The dissociation feelings in group 4 may indicate a freeze reaction — and people suffering a panic attack in the middle of a crowd, or when having to use a lift, often find that they physically freeze as well. But many of the symptoms can also be learnt responses of the conviction that one is completely helpless in the situation, powerless to change one’s reaction to the stimulus. Symptoms like racing thoughts are indeed functional when one is trying desperately to find an appropriate escape route out of the forest covered mountain where several Grizzly bears are ganging up on one!
I hope you can now appreciate that every one of your symptoms is necessary and highly adaptive in the primitive situations of danger where they were learnt so as to ensure your survival!
But it is also true that you do not need these particular reactions in most of the situations that today create the feeling of panic and the symptoms associated with it. We have to re-train the reptilian brain, and fortunately it is really easy to do so! All it requires is a few repetitions of new habits of reaction.
THE CURE:
With the help of a therapist, you can learn quickly how to manage the symptoms of the panic attack when they first begin to be observed, so that they do not need to develop into a full-blown panic attack before you counter them. I believe that you will then soon be able to re-associate the stimulated feelings resulting from adrenalin, oxygen etc. associated with a panic attack, with a pleasant excitement that you have experienced so many times in your life already when you actually enjoy an exciting event or a physical activity such as a game of soccer, or getting the last strokes of the painting you have created just right!
The following steps are all important:
1. Stop the oxygen poisoning by controlling your breathing. For instance, use a brown paper bag or substitute object, or rhythmical breathing (like Yoga breathing exercises), e.g. breathe in slowly on a count of 4, then hold your breath for two seconds, then breathe out slowly on a count of 4, then hold your lungs empty for two full seconds; repeat this pattern for about eight minutes and you should find that all or almost all of your symptoms have disappeared!

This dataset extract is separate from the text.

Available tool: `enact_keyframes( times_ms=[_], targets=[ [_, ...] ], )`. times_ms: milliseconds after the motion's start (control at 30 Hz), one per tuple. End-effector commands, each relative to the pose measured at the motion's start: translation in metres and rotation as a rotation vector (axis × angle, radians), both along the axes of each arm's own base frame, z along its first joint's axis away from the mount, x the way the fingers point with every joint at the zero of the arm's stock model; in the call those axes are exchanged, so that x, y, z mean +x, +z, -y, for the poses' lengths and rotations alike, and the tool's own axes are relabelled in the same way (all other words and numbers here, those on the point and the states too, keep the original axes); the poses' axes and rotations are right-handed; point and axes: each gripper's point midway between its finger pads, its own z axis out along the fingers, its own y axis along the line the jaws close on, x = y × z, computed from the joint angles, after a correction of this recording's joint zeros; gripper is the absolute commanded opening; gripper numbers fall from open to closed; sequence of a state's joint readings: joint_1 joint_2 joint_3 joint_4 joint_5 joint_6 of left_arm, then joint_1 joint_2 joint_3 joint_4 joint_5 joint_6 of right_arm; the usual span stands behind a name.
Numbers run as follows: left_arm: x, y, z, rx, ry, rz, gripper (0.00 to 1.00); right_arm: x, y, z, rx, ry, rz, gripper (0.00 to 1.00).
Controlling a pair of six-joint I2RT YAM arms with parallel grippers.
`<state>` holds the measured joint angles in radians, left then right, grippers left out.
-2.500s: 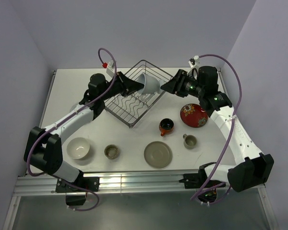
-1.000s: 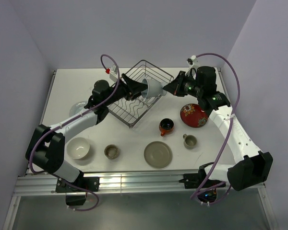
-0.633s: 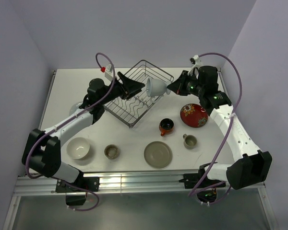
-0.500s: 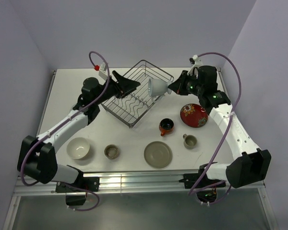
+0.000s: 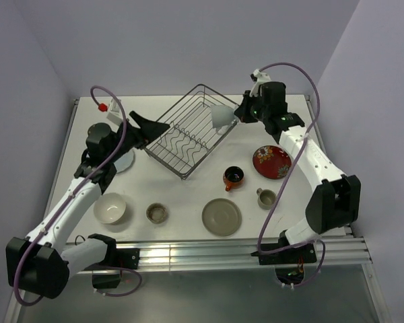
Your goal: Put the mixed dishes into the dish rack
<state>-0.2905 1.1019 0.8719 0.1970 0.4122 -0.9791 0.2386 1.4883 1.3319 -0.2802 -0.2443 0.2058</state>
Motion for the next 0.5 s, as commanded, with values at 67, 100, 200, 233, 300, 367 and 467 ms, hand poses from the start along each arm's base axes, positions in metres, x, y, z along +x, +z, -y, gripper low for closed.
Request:
enact_keyframes(
  times_ms=[67,100,200,233,300,367,467],
  targets=[
    [-0.014,-0.024,-0.019,0.054,0.057,-0.011,0.76,0.046,0.079,-0.02,-0.065,0.004,0.317,0.0],
    [-0.018,-0.021,-0.023,0.054,0.068,-0.003,0.76,0.056,0.078,-0.022,-0.084,-0.003,0.32,0.0],
    [-0.025,-0.026,-0.032,0.064,0.096,-0.004,0.76,0.072,0.073,-0.032,-0.146,0.005,0.337,0.0],
    [-0.026,-0.032,-0.035,0.075,0.106,-0.012,0.77,0.078,0.071,-0.032,-0.189,-0.007,0.352,0.0],
    [-0.031,-0.03,-0.039,0.083,0.123,0.0,0.77,0.089,0.068,-0.043,-0.253,0.009,0.385,0.0],
    [-0.035,-0.034,-0.046,0.102,0.15,-0.007,0.77,0.097,0.065,-0.044,-0.332,0.003,0.415,0.0],
    [-0.042,-0.036,-0.054,0.117,0.183,0.003,0.78,0.108,0.06,-0.056,-0.421,0.01,0.457,0.0]
  ],
)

2. Move the big muscles vigorously — even if you just march on the spot, or tighten and loosen your arm and leg muscles while standing or sitting still, to combat the effects of excitement chemicals.
3. Focus on something interesting or humorous to interrupt the fear cycle.
4. Do a relaxation exercise such as a four minute self hypnosis or autogenic training exercise.
5. Use appropriate psychotherapeutic techniques such as eye movement therapy [EMDR] to address the causes of the disorder and to help the brain to re-frame and reorganise its responses to stressful events.
The hunting season’s now officially declared open: Go catch yourself that Grizzly!